Instructions to follow> The listing below should be written out again word for word, please.

Start of Block

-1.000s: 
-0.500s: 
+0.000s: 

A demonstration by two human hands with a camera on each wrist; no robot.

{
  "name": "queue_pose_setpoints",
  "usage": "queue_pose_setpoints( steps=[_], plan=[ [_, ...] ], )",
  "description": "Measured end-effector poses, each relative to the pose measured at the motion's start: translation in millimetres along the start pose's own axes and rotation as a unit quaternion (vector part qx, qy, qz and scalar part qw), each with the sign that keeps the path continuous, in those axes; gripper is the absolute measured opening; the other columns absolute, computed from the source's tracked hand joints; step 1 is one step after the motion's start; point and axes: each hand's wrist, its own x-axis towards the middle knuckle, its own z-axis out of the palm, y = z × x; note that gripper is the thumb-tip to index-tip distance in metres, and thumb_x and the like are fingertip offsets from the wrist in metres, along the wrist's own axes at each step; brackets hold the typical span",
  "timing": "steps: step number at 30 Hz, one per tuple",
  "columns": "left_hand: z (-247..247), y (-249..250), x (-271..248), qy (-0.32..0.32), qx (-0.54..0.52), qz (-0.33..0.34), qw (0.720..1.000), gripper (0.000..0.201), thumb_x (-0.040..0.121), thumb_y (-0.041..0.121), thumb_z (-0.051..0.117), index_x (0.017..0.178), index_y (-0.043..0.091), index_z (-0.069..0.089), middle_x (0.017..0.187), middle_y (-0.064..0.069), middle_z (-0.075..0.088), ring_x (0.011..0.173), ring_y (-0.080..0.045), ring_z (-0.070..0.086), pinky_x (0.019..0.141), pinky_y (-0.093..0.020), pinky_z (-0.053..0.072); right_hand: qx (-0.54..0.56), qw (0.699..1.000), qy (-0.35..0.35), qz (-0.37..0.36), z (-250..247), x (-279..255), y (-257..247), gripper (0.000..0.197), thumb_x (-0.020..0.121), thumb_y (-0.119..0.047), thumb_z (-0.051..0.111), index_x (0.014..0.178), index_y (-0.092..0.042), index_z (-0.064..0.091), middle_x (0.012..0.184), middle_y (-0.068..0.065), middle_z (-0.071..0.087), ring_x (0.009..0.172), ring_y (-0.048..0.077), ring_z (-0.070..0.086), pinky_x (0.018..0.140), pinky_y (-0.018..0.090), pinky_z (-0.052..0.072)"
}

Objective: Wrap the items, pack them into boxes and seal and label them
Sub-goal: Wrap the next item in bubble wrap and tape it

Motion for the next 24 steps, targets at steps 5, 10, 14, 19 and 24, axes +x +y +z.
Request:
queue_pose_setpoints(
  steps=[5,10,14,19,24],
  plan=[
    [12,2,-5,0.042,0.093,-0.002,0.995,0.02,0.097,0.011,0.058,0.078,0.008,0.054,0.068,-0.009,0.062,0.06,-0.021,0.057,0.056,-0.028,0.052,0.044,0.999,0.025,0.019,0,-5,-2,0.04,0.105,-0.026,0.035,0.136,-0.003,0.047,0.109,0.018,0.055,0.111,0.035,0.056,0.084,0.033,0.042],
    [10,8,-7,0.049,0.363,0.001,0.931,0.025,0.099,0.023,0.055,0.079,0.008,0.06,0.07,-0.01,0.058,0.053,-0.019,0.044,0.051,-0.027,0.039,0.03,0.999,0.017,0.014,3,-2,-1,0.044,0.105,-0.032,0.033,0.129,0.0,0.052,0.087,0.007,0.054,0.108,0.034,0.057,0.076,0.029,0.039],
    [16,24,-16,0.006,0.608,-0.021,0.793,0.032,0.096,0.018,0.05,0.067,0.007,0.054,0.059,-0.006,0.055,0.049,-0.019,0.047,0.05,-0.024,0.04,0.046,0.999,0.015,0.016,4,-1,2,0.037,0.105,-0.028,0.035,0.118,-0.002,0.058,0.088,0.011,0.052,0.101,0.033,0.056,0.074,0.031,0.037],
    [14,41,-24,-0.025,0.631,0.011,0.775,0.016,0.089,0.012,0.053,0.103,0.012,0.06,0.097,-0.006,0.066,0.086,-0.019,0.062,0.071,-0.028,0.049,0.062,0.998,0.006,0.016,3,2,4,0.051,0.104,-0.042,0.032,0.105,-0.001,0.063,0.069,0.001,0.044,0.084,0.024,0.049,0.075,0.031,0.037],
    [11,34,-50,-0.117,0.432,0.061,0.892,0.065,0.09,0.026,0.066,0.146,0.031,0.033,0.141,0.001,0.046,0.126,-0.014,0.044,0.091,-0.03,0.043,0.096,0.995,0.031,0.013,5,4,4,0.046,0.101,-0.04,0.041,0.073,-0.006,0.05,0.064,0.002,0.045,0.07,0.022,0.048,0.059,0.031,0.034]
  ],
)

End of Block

Exercise output>
-1.000s: 
-0.500s: 
+0.000s: 

A demonstration by two human hands with a camera on each wrist; no robot.

{
  "name": "queue_pose_setpoints",
  "usage": "queue_pose_setpoints( steps=[_], plan=[ [_, ...] ], )",
  "description": "Measured end-effector poses, each relative to the pose measured at the motion's start: translation in millimetres along the start pose's own axes and rotation as a unit quaternion (vector part qx, qy, qz and scalar part qw), each with the sign that keeps the path continuous, in those axes; gripper is the absolute measured opening; the other columns absolute, computed from the source's tracked hand joints; step 1 is one step after the motion's start; point and axes: each hand's wrist, its own x-axis towards the middle knuckle, its own z-axis out of the palm, y = z × x; note that gripper is the thumb-tip to index-tip distance in metres, and thumb_x and the like are fingertip offsets from the wrist in metres, along the wrist's own axes at each step; brackets hold the typical span",
  "timing": "steps: step number at 30 Hz, one per tuple",
  "columns": "left_hand: z (-247..247), y (-249..250), x (-271..248), qy (-0.32..0.32), qx (-0.54..0.52), qz (-0.33..0.34), qw (0.720..1.000), gripper (0.000..0.201), thumb_x (-0.040..0.121), thumb_y (-0.041..0.121), thumb_z (-0.051..0.117), index_x (0.017..0.178), index_y (-0.043..0.091), index_z (-0.069..0.089), middle_x (0.017..0.187), middle_y (-0.064..0.069), middle_z (-0.075..0.088), ring_x (0.011..0.173), ring_y (-0.080..0.045), ring_z (-0.070..0.086), pinky_x (0.019..0.141), pinky_y (-0.093..0.020), pinky_z (-0.053..0.072); right_hand: qx (-0.54..0.56), qw (0.699..1.000), qy (-0.35..0.35), qz (-0.37..0.36), z (-250..247), x (-279..255), y (-257..247), gripper (0.000..0.197), thumb_x (-0.020..0.121), thumb_y (-0.119..0.047), thumb_z (-0.051..0.111), index_x (0.014..0.178), index_y (-0.092..0.042), index_z (-0.064..0.091), middle_x (0.012..0.184), middle_y (-0.068..0.065), middle_z (-0.071..0.087), ring_x (0.009..0.172), ring_y (-0.048..0.077), ring_z (-0.070..0.086), pinky_x (0.018..0.140), pinky_y (-0.018..0.090), pinky_z (-0.052..0.072)"
}

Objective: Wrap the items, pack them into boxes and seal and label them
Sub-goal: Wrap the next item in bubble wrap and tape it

Motion for the next 24 steps, targets at steps 5, 10, 14, 19 and 24, axes +x +y +z.
Request:
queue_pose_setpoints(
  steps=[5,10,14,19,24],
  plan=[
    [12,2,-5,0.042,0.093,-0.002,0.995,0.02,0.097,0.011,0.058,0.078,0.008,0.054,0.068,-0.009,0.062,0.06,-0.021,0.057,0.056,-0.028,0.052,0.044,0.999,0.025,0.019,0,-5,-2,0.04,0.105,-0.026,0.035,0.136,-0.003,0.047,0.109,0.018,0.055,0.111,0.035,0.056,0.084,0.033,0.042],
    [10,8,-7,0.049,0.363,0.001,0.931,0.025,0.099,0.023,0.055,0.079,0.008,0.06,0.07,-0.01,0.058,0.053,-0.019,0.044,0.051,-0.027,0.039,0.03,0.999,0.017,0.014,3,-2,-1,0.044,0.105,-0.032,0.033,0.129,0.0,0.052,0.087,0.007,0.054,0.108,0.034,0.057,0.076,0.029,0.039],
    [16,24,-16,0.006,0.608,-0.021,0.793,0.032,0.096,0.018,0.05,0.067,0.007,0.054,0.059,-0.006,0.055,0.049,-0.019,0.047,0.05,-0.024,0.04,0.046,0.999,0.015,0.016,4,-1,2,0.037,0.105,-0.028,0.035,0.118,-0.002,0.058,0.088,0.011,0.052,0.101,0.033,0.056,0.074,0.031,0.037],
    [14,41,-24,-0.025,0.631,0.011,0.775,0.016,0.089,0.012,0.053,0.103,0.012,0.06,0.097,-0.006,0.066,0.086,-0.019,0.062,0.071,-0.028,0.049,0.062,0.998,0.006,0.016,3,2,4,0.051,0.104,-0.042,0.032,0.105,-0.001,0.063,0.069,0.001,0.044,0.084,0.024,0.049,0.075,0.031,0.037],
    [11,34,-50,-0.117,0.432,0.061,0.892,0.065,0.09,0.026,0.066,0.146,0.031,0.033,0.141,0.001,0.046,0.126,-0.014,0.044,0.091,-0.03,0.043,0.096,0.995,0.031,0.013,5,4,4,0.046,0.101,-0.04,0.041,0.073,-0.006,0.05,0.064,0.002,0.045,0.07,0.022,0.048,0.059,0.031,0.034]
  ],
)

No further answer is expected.